Âhirette rahmet bahşeder!
Yermük savaşına da katıldı. Savaşın en kızgın ânında, düşman birlikleri İslâm
ordusunun sol tarafına saldırdılar. Düşman galip gelecek gibiydi.
Hazret-i Saîd, hemen atına atlayarak, askerlere şöyle hitap etti:
- Cesâret ve kahramanlık dünyada insana şeref, âhirette rahmet bahşeder. Bu
ikisini de kazanmaya çalışalım!
Bu sözlerle coşan İslâm askerleri daha büyük bir gayretle düşmanla savaşmaya
başladılar. Sonunda Hazret-i Saîd’in düşman kumandanını öldürmesiyle, düşman
paniğe kapıldı. Sonunda her tarafta bozguna uğrayarak Müslümanlar büyük bir
zafer kazandı.
Şam şehri feth edilince, Ebû Ubeyde bu şehrin vâliliğini Hazret-i Saîd’e teklif
etti. O bunu kabûl etmeyerek dedi ki:
- Ey Ebû Ubeyde! Ben Allah yolunda cihâd etmek istiyorum. Sen vâliliği uygun
gördüğün birisine ver.
Hazret-i Ömer’in vefâtından sonra onu kabre koyarlarken, Saîd bin Zeyd ağlamaya
başlamıştı. Bunu görenlerden biri sordu:
- Yâ Saîd! Niçin ağlıyorsun?
Bunun üzerine buyurdu ki:
- İslâm dîni ve Müslümanlar için ağlıyorum. Çünkü Hazret-i Ömer’in şehit
edilmesi, İslâmda açılan bir gediktir. Bu gedik de kıyâmete kadar
kapanmayacaktır.
Saîd bin Zeyd hazretleri, zamanını devamlı ibâdetle geçirirdi. Dünya ve dünya
nîmetlerinden daha çok âhireti düşünürdü. Makam ve mevkiyi hiç düşünmez, ancak
kendisine bir vazife verilirse, bunu en iyi şekilde yerine getirirdi. Cihâdı çok
sever, gösterişi hiç sevmezdi.
Duâsı kabûl olanlardan idi. Bunun için, kendisini kırmaktan herkes çekinirdi.
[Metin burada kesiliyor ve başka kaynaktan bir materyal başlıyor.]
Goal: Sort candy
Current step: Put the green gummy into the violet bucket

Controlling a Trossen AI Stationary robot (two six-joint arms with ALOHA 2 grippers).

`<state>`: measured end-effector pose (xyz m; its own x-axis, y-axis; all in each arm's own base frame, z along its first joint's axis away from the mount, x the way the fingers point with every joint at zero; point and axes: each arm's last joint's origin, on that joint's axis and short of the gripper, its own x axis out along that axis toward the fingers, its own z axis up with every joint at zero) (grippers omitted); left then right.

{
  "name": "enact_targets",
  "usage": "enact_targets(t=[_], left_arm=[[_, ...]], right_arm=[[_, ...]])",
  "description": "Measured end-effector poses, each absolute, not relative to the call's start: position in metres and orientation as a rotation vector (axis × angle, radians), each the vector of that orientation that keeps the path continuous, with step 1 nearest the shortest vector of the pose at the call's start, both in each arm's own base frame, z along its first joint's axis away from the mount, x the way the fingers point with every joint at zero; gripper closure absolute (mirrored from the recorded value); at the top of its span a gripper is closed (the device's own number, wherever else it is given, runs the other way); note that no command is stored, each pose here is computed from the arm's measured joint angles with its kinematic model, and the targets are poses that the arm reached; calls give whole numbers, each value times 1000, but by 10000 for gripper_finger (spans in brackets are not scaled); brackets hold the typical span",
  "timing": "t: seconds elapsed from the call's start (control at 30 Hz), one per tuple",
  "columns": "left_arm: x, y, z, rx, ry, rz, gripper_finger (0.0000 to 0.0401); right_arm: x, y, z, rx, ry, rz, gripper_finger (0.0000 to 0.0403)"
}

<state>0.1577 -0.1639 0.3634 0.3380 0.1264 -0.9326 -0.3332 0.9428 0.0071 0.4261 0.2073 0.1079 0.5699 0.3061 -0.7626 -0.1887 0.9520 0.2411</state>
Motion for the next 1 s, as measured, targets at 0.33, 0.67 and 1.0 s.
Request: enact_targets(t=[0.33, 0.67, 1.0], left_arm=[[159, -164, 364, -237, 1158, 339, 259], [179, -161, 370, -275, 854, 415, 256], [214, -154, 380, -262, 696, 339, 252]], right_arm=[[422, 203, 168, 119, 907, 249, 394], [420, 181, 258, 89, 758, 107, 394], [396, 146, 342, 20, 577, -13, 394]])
Çok kimse ondan ilim öğrenmiştir. Esmer tenli, uzun boylu ve saçları gür idi.
Peygamber efendimizden kırksekiz hadis-i şerif rivâyet etmiştir.
Duâsı kabûl oldu
Bir gün bir kadın, Saîd bin Zeyd hazretlerinin evinin bir kısmının kendi malı
olduğu iddiâsi ile mahkemeye müracaat etti. Bunun üzerine Hazret-i Saîd dedi ki:
- Evi ona bırakınız! Ben Resûlullah efendimizin şöyle buyurduğunu işittim:
(Her kim, hakkı olmaksızın bir karış yer alırsa, kıyâmet gününde, yedi kat
yerin dibinden başlayarak onun boynuna dolanacaktır.)
Allahım! Eğer bu kadın yalancı ise, gözünü görmez et! Kabrini de evinde yap!
Hazret-i Zeyd’in duâsı tutmuş ve çok geçmeden kadının gözleri görmez olmuş ve
kabri evinde olmuştur.
Saîd bin Zeyd, 671 senesinde Medîne’de vefât etti. Cenâzesini Sa’d bin Ebî
Vakkâs hazretleri yıkayıp, techiz etti.